■ **EXTRACTED ENTRIES**
○ ○ ○ ○ ○

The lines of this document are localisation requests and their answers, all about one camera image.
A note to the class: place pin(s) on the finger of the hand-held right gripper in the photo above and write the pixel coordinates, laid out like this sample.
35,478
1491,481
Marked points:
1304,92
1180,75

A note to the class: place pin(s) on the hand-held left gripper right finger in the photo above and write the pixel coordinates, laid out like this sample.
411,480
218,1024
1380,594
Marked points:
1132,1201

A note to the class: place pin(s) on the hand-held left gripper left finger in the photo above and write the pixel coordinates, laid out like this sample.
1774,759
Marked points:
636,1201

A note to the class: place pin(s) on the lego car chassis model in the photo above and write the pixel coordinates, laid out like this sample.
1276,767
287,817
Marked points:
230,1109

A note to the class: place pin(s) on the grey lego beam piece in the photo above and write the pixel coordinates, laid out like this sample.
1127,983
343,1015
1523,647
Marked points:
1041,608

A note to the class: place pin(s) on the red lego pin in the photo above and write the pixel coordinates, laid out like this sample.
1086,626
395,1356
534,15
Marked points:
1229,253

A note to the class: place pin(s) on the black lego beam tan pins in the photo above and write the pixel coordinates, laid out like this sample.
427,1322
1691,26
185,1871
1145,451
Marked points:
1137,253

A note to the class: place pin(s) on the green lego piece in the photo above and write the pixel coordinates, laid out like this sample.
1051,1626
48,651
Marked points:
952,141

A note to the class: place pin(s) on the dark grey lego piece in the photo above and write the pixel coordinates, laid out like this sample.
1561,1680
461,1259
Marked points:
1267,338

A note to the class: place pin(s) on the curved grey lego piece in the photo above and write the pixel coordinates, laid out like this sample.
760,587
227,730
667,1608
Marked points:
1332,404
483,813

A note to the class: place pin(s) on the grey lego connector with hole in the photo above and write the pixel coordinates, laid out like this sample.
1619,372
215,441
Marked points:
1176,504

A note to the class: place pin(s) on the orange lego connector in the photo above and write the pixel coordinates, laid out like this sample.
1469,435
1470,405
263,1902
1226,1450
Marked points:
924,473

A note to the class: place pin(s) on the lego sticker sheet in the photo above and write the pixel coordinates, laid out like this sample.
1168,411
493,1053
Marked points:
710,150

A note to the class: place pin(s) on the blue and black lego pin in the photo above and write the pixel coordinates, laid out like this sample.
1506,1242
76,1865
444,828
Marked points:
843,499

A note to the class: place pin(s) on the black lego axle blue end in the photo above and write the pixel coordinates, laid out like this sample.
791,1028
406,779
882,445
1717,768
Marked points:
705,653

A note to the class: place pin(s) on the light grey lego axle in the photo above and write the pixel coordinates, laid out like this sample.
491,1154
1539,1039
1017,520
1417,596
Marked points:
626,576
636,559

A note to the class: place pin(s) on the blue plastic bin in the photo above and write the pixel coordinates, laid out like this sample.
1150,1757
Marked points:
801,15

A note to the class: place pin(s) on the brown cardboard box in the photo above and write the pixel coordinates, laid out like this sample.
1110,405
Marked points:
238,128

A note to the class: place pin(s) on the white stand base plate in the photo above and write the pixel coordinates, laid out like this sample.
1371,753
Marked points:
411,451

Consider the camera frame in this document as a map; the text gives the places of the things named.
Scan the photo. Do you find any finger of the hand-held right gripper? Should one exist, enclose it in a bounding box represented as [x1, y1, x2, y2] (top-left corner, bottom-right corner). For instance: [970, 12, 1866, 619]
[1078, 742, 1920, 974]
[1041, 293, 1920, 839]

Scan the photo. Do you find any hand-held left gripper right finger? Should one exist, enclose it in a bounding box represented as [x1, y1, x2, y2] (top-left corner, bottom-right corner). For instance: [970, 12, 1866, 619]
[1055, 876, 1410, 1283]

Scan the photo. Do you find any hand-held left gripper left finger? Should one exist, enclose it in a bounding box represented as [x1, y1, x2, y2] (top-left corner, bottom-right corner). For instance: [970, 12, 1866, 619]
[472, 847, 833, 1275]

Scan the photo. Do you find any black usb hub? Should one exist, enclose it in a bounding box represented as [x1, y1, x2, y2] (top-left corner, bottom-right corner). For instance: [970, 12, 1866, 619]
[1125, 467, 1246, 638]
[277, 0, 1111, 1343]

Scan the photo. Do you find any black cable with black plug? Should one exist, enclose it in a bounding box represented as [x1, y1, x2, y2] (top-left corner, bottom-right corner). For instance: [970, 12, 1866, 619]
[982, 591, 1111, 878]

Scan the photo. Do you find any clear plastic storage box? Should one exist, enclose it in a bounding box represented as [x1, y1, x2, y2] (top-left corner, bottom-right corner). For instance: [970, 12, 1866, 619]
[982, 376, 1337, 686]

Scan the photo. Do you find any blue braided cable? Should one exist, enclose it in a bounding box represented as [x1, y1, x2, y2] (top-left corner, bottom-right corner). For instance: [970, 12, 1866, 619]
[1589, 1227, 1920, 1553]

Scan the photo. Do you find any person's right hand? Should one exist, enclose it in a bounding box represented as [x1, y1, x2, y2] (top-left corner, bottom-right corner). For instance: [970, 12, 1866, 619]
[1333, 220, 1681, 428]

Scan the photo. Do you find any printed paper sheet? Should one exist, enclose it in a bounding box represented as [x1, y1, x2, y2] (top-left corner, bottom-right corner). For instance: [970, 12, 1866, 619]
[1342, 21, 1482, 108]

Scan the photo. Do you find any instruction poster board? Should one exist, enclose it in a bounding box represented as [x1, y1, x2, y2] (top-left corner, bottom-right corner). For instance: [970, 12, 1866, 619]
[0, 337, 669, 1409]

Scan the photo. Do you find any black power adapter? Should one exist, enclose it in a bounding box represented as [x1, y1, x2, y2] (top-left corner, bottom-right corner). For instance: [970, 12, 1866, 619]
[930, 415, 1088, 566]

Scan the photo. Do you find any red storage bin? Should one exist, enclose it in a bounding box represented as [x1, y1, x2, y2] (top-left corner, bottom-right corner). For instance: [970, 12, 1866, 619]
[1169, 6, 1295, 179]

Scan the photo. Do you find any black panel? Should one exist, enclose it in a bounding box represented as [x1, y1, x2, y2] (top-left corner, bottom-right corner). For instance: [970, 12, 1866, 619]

○ ○ ○ ○ ○

■ **WORK REQUEST**
Every entry should be duplicated exactly as written.

■ **EXERCISE RESULT**
The lines of this document are localisation requests and their answers, all about one camera image.
A note to the class: place pin(s) on the finger of the hand-held right gripper in the photo above and write the pixel coordinates, laid out like this sample.
35,478
1491,481
Marked points:
1304,92
1180,75

A note to the class: place pin(s) on the hand-held left gripper right finger in the photo above and write the pixel coordinates, laid out like this sample.
411,480
218,1024
1380,594
Marked points:
1132,1201

A note to the class: place pin(s) on the hand-held left gripper left finger in the photo above and write the pixel coordinates, laid out like this sample.
1774,759
Marked points:
636,1201

A note to the class: place pin(s) on the lego car chassis model in the photo above and write the pixel coordinates, laid out like this sample.
1276,767
287,817
Marked points:
230,1109

A note to the class: place pin(s) on the grey lego beam piece in the photo above and write the pixel coordinates, laid out like this sample.
1127,983
343,1015
1523,647
Marked points:
1041,608

A note to the class: place pin(s) on the red lego pin in the photo above and write the pixel coordinates, laid out like this sample.
1086,626
395,1356
534,15
Marked points:
1229,253

A note to the class: place pin(s) on the black lego beam tan pins in the photo above and write the pixel coordinates, laid out like this sample.
427,1322
1691,26
185,1871
1145,451
Marked points:
1137,253

A note to the class: place pin(s) on the green lego piece in the photo above and write the pixel coordinates, laid out like this sample.
1051,1626
48,651
Marked points:
952,141

A note to the class: place pin(s) on the dark grey lego piece in the photo above and write the pixel coordinates, laid out like this sample.
1561,1680
461,1259
Marked points:
1267,338

A note to the class: place pin(s) on the curved grey lego piece in the photo above and write the pixel coordinates, laid out like this sample.
760,587
227,730
667,1608
Marked points:
1332,404
483,813

A note to the class: place pin(s) on the grey lego connector with hole in the photo above and write the pixel coordinates, laid out like this sample.
1619,372
215,441
Marked points:
1176,504

A note to the class: place pin(s) on the orange lego connector in the photo above and write the pixel coordinates, laid out like this sample.
1469,435
1470,405
263,1902
1226,1450
Marked points:
924,473

A note to the class: place pin(s) on the lego sticker sheet in the photo above and write the pixel coordinates, laid out like this sample.
1168,411
493,1053
Marked points:
710,150

A note to the class: place pin(s) on the blue and black lego pin in the photo above and write the pixel coordinates, laid out like this sample.
1506,1242
76,1865
444,828
Marked points:
843,499

A note to the class: place pin(s) on the black lego axle blue end in the photo above and write the pixel coordinates, laid out like this sample.
791,1028
406,779
882,445
1717,768
Marked points:
705,653

A note to the class: place pin(s) on the light grey lego axle in the photo above and write the pixel coordinates, laid out like this sample.
491,1154
1539,1039
1017,520
1417,596
Marked points:
626,576
636,559

A note to the class: place pin(s) on the blue plastic bin in the photo above and write the pixel coordinates, laid out like this sample.
1150,1757
Marked points:
801,15

A note to the class: place pin(s) on the brown cardboard box in the photo above and write the pixel coordinates, laid out like this sample.
1110,405
Marked points:
238,128

A note to the class: place pin(s) on the white stand base plate in the photo above and write the pixel coordinates, laid out like this sample.
1371,753
Marked points:
411,451

Consider the camera frame in this document as a map; the text gives the places of the things named.
Scan the photo. Do you find any finger of the hand-held right gripper? Should one exist, enclose it in a bounding box represented as [x1, y1, x2, y2] (top-left corner, bottom-right corner). For instance: [970, 12, 1866, 619]
[1078, 742, 1920, 974]
[1041, 293, 1920, 839]

Scan the photo. Do you find any hand-held left gripper right finger? Should one exist, enclose it in a bounding box represented as [x1, y1, x2, y2] (top-left corner, bottom-right corner). For instance: [970, 12, 1866, 619]
[1055, 876, 1410, 1283]

Scan the photo. Do you find any hand-held left gripper left finger? Should one exist, enclose it in a bounding box represented as [x1, y1, x2, y2] (top-left corner, bottom-right corner). For instance: [970, 12, 1866, 619]
[472, 847, 833, 1275]

Scan the photo. Do you find any black usb hub? Should one exist, enclose it in a bounding box represented as [x1, y1, x2, y2] (top-left corner, bottom-right corner). For instance: [970, 12, 1866, 619]
[1125, 467, 1246, 638]
[277, 0, 1111, 1343]

Scan the photo. Do you find any black cable with black plug? Should one exist, enclose it in a bounding box represented as [x1, y1, x2, y2] (top-left corner, bottom-right corner). For instance: [970, 12, 1866, 619]
[982, 591, 1111, 878]

Scan the photo. Do you find any clear plastic storage box? Should one exist, enclose it in a bounding box represented as [x1, y1, x2, y2] (top-left corner, bottom-right corner). For instance: [970, 12, 1866, 619]
[982, 376, 1337, 686]

Scan the photo. Do you find any blue braided cable? Should one exist, enclose it in a bounding box represented as [x1, y1, x2, y2] (top-left corner, bottom-right corner). For instance: [970, 12, 1866, 619]
[1589, 1227, 1920, 1553]

Scan the photo. Do you find any person's right hand? Should one exist, enclose it in a bounding box represented as [x1, y1, x2, y2] (top-left corner, bottom-right corner). For instance: [970, 12, 1866, 619]
[1333, 220, 1681, 428]

Scan the photo. Do you find any printed paper sheet? Should one exist, enclose it in a bounding box represented as [x1, y1, x2, y2] (top-left corner, bottom-right corner). For instance: [970, 12, 1866, 619]
[1342, 21, 1482, 108]

Scan the photo. Do you find any instruction poster board? Should one exist, enclose it in a bounding box represented as [x1, y1, x2, y2] (top-left corner, bottom-right corner). For instance: [970, 12, 1866, 619]
[0, 337, 669, 1409]

Scan the photo. Do you find any black power adapter? Should one exist, enclose it in a bounding box represented as [x1, y1, x2, y2] (top-left corner, bottom-right corner). For instance: [970, 12, 1866, 619]
[930, 415, 1088, 566]

Scan the photo. Do you find any red storage bin? Should one exist, enclose it in a bounding box represented as [x1, y1, x2, y2] (top-left corner, bottom-right corner). For instance: [970, 12, 1866, 619]
[1169, 6, 1295, 179]

Scan the photo. Do you find any black panel? Should one exist, enclose it in a bounding box represented as [x1, y1, x2, y2] (top-left corner, bottom-right corner). For instance: [970, 12, 1866, 619]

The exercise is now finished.